HOLLYWOOD - Dads are scrubbing toilets, collecting kids after school and cooking breakfast, lunch and dinner like never before, a fundamental shift that holds the promise of happier marriages.

HOLLYWOOD - Dads are scrubbing toilets, collecting kids after school and cooking breakfast, lunch and dinner like never before, a fundamental shift that holds the promise of happier marriages.

"Men and women might not be fully equal yet, but the rules of the game have been profoundly and irreversibly changed," a new paper analysing 40 years of family research concluded.

Over the past four decades, dads have taken on a lot more at home. The time they spend on child care and housework has doubled, according to the paper released yesterday.

It is this progress, not absolute parity, that matters because it offers proof of a deep change within US families, co-author Scott Coltrane said.

"There is an accumulation of evidence over the last decade that for people to have successful relationships they need to negotiate, whereas before they could let it ride and the mother would pick it up," said Coltrane, a professor at the University of California Riverside.

Today, modern fatherhood is a mishmash of contradictions. Dads devote more time to child care, but you still see a lot more moms collecting kids at pre-schools. Dads do more housework, but they haven't closed the gap with moms.

But the paper's authors concluded dads' growth and contributions are often underestimated, after studying research on families from the US, Canada, Europe and Australia.

Since the 1960s, men have doubled their contribution to housework, while women saw their share fall by more than two hours a week, according to the paper released by the Council on Contemporary Families.

Over the past 30 years, working dads increased the time they devoted to family and kids by six hours a week, while working moms saw their load rise by four hours.

Today, more two-career couples equally divide the tasks of raising a family than ever, and a growing number of parents are approaching equality.

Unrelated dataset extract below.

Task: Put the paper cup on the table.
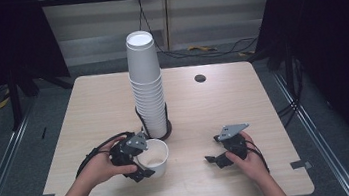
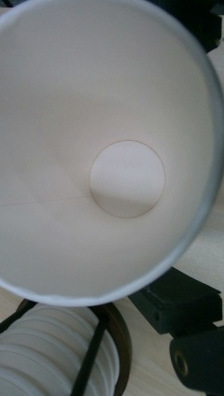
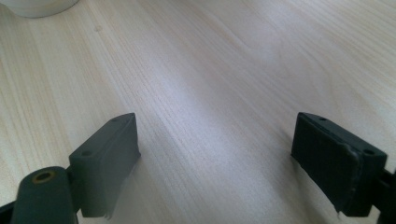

To be sure, working moms still carry heavier burdens at home - they devote 30 hours to child rearing and family work every week compared with 16 hours for dads - and expectations remain lower for dads. Most parents also agree dads receive more credit for their parenting than moms.

But habits are changing, and this emerging parenting balance holds plenty of promise.

When men do more housework, women are happier and couples fight less.

"If a man does more housework, they are less likely to get divorced," Coltrane said.

And the report's authors expect dads to take on more household duties in the future.

"We believe that increases in men's involvement in family work are part of a continuing, rather than stalled, revolution."

Wives who work longer hours have husbands who do more at home, Coltrane said.

The pioneers of this parenting balance are two-income couples like Chris and Kim Yeargin of Seattle.

That's because dual-income families have come closest to achieving an even split of child rearing and housework.

Every week, the Yeargins juggle Mom's evening shifts as an emergency room doctor, Dad's jobs as a parenting instructor at hospitals in the region and civil engineer, and two kids aged 4 years and 10 months.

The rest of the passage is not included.